Single by Tini

from the album Cupido
- Language: Spanish
- English title: "The Triple T"
- Released: May 5, 2022
- Recorded: 2022
- Genre: Latin pop; cumbia; urban;
- Length: 2:47
- Label: Hollywood; Sony Latin;
- Songwriters: Martina Stoessel; Elena Rose; Andrés Torres; Mauricio Rengifo;
- Producers: Fabiana Olive; Rengifo; Torres;

Tini singles chronology
| "Fantasi" (2022) | "La Triple T" (2022) | "Carne y Hueso" (2022) |

Music video
- "La Triple T" on YouTube

= La Triple T =

2022 single by Tini

"La Triple T" is a song by Argentine singer Tini. It was released on May 5, 2022, through Hollywood Records and Sony Music Latin as the fifth single from her fourth studio album, Cupido (2023). The song was written by Tini, Elena Rose, and its producers Andrés Torres and Mauricio Rengifo. It is her first solo song after a while and several successful collaborations throughout her career. The song debuted at number one on the Billboard Argentina Hot 100, becoming Tini's third number-one single on the chart following "Miénteme" and "Bar" in 2021.

== Background and composition ==
In early April 2022, Tini announced that she was recording a new song. She published part of the song on April 24, 2022, through her social media. On April 30, she released the second teaser for the song, where she revealed that the song is coming out on May 5. "La Triple T" takes us back to her already catchphrase "Tini Tini Tini". The song follows the same vein as some of her previous hits.

Tini expressed about this new release adding: "This single is a reminder to enjoy life and not take yourself too seriously. I hope the music and lyrics can take you to your happy place, whether it's a club or a bar with your friends.

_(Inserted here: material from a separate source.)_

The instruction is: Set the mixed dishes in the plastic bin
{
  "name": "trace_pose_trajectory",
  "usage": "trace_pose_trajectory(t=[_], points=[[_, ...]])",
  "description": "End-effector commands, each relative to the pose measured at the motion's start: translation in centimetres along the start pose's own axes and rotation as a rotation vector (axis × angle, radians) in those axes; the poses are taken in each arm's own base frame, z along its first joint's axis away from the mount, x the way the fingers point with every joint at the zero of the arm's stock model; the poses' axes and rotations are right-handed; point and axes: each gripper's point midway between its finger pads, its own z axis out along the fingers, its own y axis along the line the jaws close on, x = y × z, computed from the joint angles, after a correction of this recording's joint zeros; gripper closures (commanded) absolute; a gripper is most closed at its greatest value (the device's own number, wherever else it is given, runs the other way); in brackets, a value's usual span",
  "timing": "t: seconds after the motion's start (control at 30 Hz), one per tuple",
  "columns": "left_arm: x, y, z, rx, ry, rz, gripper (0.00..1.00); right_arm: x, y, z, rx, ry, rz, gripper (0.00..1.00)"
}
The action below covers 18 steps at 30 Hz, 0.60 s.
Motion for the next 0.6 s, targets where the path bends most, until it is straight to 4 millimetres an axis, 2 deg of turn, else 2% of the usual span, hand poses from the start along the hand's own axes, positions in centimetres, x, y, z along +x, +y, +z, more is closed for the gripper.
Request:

Ultimately, I want people to have fun while listening 'La Triple T'". The song is combination of latin pop, cumbia and urban pop, with mix of reggaeton sound, and was written by Tini, Elena Rose, Andres Torres and Mauricio Rengifo.

== Music video ==
The shoot of the music video took place in Buenos Aires, Argentina. It was directed by Argentine director Diego Peskins, who also produced some of her previous hits like "Miénteme" and "Bar", and was produced by Fabiana Olive.

In the music video, Tini dances a choreography for the song accompanied by a group of dancers and is seen her jumping on an inflatable. Three Drag queens can also be seen who are dressed in outfits that reference Stoessel's who parade, she and other people score them with posters of the number 10. The first is dressed in one of the outfits that Tini wore in the "22" video, the second is dressed in one of the outfits from the "Recuerdo" video clip, and the third is dressed in one of the outfits from the Quiero Volver Tour.

== Critical reception ==
"La Triple T" received mainly positive reviews, writing: "'La Triple T’ is a hymn of joy and celebration, ideal to portray this moment of the artist. Tini's talent and the festive images of the video combine perfectly". J.R. of Billboard said: "Tini has discovered a sound she can call her own, fusing cumbia with urban pop sounds. Her new single, 'La Triple T,' continues to thread that innovative line, becoming an anthem for celebrating life and enjoying the moment".

== Charts ==

Chart performance for "La Triple T"
| Chart (2022) | Peak position |
|---|---|
| Argentina Hot 100 (Billboard) | 1 |
| Argentina National Songs (Monitor Latino) | 1 |
| Bolivia Airplay (Monitor Latino) | 8 |
| Bolivia (Billboard) | 24 |
| Chile (Monitor Latino) | 34 |
| Chile Urbano (Monitor Latino) | 12 |
| Ecuador Urbano (Monitor Latino) | 7 |
| Global 200 (Billboard) | 168 |
| Panama (PRODUCE) | 37 |
| Panama Urbano (Monitor Latino) | 14 |
| Paraguay (SGP) | 5 |
| Paraguay (Monitor Latino) | 3 |
| Paraguay Urbano (Monitor Latino) | 3 |
| Peru Urbano (Monitor Latino) | 3 |
| Uruguay (CUD) | 3 |
| Uruguay (Monitor Latino) | 1 |
| Uruguay Latin Airplay (Monitor Latino) | 2 |

==Certifications==

| Region | Certification | Certified units/sales |
| Argentina (CAPIF) | 2× Platinum | 40,000^{*} |
| Brazil (Pro-Música Brasil) | Gold | 20,000^{‡} |
| Mexico (AMPROFON) | Gold | 70,000^{‡} |
| Peru | Gold |  |
| Spain (Promusicae) | Platinum | 60,000^{‡} |
Streaming
| Ecuador | Gold | 15,000,000 |
^{*} Sales figures based on certification alone. ^{‡} Sales+streaming figures based on certification alone.